‘Gomorrah’ Is a Chilling, Riveting Series
Italian TV Import Follows Naples Crime Syndicate
There’s a new mafia sensation in TV town, and neither New Jersey nor the Soprano family have anything to do with it. In fact, the show comes straight from the mafia motherland of Italy. The much-praised and vastly popular Italian television series Gomorrah does come equipped with subtitles, which only serves to authenticate the subject at hand. In Stefano Sollima’s potent, serialized version of the story, which became a huge hit in Italy and beyond with its 2014 opening season, grit and episodic narrative wisdom have the brutal, clan-based, and centuries-deep “Camorra” crime syndicate headquartered in Naples.
Based on the renowned exposé of a 2007 book by Neapolitan journalist Roberto Saviano, then made into a cool and gutsy film in 2008 directed by Matteo Garrone (one of the powerful, memory-seizing films in the 2009 Santa Barbara International Film Festival lineup), the material has gone both big and small with its television incarnation: smaller in screen and audience count, larger and more malleable in episodic possibilities and mega-story tentacles.
The big question is: Will American audiences take to reading subtitles in the comforts of their own homes? (There are even subtitles in sections of the Italy-based broadcasts, to clarify the Neapolitan dialect for much of Italy.) This is one case where subtitled programming rewards even the dialogue-on-screen-wary, and is smart and vivid enough to capture the attentions of restless TV watchers and the art-film audience. It makes perfect sense that the festival-connected Sundance channel is behind the broadcast.
In a way, The Sopranos has rightfully lorded over — forcefully protected its turf, so to speak — in the genre. The HBO series had a profound impact on the evolution of contemporary television and hypnotized viewers. So the delayed U.S. arrival of Gomorrah was a wise if accidental marketing move.
Stylishly and artfully made, Gomorrah defies old-school paradigms of television and achieves a delicate balance of emotional engagement and neutrally dispassionate — almost journalistic — observational qualities in the telling. A handheld camera, the grim genuineness of real locations and local extras, and other raw touches help to keep edginess, objective detachment, and emotional connection with the characters. As with The Sopranos, The Godfather franchise, and other examples of worthier mafia chic in film/TV land, we recognize the evil of the characters’ antiheroic ways — and way of living — while connecting with their human foibles and sentiments.

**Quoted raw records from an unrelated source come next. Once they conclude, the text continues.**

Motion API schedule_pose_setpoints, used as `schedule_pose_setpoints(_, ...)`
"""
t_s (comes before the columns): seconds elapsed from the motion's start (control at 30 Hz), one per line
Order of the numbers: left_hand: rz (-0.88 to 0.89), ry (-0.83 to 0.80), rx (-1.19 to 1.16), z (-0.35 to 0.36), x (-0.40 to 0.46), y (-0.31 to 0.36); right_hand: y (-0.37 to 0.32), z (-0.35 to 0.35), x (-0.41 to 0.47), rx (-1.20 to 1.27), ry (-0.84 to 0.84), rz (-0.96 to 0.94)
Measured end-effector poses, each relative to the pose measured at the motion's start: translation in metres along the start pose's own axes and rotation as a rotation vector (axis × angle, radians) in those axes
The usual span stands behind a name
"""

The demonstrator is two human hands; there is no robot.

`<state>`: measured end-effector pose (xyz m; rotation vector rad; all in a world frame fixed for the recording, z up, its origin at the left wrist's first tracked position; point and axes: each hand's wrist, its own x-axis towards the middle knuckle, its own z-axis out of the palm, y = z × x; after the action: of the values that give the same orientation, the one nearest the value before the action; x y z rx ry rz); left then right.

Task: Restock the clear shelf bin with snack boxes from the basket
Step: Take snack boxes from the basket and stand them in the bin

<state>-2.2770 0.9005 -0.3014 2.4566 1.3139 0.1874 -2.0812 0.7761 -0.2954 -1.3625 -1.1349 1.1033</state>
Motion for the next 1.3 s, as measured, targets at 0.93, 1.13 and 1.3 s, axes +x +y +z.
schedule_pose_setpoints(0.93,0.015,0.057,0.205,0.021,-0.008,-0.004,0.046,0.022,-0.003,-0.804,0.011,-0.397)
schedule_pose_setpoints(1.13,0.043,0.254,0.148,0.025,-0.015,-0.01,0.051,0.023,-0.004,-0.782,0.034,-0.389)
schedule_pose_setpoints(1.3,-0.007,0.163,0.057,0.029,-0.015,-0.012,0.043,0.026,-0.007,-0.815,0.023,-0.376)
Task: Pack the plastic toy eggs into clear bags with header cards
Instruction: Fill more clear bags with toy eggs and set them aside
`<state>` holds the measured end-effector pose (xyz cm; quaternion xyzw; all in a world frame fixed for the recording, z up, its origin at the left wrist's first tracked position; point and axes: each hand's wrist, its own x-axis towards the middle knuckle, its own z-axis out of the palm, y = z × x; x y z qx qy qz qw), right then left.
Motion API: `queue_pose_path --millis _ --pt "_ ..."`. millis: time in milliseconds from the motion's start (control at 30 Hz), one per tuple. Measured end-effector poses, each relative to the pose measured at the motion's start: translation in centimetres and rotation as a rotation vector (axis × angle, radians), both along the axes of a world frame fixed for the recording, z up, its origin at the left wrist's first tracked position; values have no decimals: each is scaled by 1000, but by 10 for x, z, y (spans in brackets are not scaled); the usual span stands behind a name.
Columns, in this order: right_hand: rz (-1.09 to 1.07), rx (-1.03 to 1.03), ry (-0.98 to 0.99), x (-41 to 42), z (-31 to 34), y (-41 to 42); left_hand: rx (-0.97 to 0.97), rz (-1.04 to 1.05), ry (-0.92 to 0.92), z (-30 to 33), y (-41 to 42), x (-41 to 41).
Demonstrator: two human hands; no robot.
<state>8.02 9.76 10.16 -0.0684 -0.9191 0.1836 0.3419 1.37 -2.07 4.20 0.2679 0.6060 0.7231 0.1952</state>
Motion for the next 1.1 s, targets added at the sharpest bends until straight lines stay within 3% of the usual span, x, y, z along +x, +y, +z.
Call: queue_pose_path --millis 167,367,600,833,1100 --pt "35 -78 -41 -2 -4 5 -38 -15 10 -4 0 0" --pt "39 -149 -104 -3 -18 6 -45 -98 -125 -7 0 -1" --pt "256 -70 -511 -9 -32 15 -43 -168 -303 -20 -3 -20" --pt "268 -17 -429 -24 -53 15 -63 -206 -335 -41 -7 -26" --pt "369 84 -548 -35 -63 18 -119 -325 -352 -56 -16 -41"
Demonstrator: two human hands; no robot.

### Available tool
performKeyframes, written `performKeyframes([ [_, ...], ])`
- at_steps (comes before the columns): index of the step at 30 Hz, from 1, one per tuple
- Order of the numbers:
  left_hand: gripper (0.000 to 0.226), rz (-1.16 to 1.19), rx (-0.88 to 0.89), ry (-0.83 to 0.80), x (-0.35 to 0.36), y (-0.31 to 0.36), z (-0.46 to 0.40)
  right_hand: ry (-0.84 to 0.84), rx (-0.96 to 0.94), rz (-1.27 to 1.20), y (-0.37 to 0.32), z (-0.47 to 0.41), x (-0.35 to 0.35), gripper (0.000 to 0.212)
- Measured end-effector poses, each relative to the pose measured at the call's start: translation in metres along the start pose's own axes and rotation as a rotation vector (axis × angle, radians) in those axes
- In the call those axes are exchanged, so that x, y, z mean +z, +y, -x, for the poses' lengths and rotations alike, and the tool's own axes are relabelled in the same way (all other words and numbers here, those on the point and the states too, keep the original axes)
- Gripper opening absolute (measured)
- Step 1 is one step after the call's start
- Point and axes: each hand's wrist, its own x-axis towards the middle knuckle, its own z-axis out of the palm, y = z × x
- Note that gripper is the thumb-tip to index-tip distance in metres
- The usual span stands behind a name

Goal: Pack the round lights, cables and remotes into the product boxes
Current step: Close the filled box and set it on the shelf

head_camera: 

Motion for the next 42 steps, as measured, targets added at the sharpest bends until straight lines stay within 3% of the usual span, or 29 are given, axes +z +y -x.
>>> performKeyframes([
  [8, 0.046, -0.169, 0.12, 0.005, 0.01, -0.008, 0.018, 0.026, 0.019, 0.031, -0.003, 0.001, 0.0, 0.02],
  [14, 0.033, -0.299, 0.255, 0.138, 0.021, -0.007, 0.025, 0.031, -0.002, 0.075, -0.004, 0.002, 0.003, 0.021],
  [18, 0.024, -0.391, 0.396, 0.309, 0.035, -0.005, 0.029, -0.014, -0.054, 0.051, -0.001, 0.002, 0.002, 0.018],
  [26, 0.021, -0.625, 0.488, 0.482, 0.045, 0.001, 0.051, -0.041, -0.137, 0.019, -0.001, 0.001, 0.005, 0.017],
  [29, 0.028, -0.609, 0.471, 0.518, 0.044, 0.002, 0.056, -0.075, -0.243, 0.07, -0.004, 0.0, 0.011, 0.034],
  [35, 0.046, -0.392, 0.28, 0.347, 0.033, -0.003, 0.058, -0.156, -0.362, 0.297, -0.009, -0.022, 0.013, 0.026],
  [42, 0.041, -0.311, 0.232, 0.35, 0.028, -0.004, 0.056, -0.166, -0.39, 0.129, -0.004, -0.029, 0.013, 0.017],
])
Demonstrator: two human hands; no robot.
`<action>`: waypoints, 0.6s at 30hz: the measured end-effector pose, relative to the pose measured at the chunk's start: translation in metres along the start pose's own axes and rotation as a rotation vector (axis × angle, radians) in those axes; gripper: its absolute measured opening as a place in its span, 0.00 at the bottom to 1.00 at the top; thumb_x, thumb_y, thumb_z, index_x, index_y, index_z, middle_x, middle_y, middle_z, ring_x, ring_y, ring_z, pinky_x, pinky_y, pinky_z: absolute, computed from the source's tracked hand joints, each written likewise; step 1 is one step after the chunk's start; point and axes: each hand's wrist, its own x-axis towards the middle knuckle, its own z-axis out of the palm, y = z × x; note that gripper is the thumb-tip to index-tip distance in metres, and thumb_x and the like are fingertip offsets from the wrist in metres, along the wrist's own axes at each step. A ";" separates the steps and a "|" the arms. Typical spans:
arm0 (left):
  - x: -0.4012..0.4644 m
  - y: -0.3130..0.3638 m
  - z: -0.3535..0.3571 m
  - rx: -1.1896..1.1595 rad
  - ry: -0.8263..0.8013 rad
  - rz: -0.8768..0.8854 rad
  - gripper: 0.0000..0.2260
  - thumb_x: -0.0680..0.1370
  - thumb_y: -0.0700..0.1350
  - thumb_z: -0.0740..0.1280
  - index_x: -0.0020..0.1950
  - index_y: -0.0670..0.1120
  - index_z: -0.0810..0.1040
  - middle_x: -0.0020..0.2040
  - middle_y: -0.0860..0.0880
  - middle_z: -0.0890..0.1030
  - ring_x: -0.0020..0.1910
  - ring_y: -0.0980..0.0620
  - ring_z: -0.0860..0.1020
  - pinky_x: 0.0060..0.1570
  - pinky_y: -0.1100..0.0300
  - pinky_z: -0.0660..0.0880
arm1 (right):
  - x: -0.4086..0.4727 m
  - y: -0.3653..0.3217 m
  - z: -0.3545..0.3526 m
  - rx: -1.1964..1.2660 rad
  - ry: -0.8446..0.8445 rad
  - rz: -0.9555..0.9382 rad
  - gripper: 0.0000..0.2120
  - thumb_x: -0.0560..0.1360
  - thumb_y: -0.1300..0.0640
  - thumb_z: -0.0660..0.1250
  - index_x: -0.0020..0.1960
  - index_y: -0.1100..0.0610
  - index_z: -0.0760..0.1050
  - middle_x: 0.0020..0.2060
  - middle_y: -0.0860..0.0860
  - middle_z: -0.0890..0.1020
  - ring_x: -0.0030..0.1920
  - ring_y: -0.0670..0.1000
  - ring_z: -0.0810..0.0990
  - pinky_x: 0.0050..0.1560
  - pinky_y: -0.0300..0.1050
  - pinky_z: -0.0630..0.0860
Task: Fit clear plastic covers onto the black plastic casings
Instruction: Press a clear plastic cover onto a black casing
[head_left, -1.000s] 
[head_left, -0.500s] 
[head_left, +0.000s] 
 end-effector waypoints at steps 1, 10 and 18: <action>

At the center and also on the fringes of the larger story is syndicate boss Don Pietro Savastano (Fortunato Cerlino, suave but ruthless) and his wife, Imma (Maria Pia Calzone), in a protracted turf war in a drug-dealing trade. In the opening episode, we follow the path of the older and wiser Attilio and the young up-and-comer Ciro. Their “day job” includes torching the house of a foe’s mother and then following the retaliatory wheel of justice, from a vicious attack on a bar to a climactic turf war shoot-out scene in a darkened factory where drugs are stored and bullets fly. In that scene, a certain “you are there” veracity, not to mention uncensored violence, reminds us that we’re not in the old television domain anymore.
An odd leavening subplot relates to the search for the right new couch in the boss’s lavish home, a splash of bourgeois trivia amid the mayhem. But even a gaudy, rococo couch, cast off to a trash heap, becomes a loaded narrative prop, as host of a possible police “bug” and a hiding spot for a young syndicate wannabe boy playing “lookout” with his friends. With this coda to the episode, we get the clear notion that the next generation of casually brutal syndicate thugs is waiting in the wings. And so is the sure allure of this chilling, riveting series.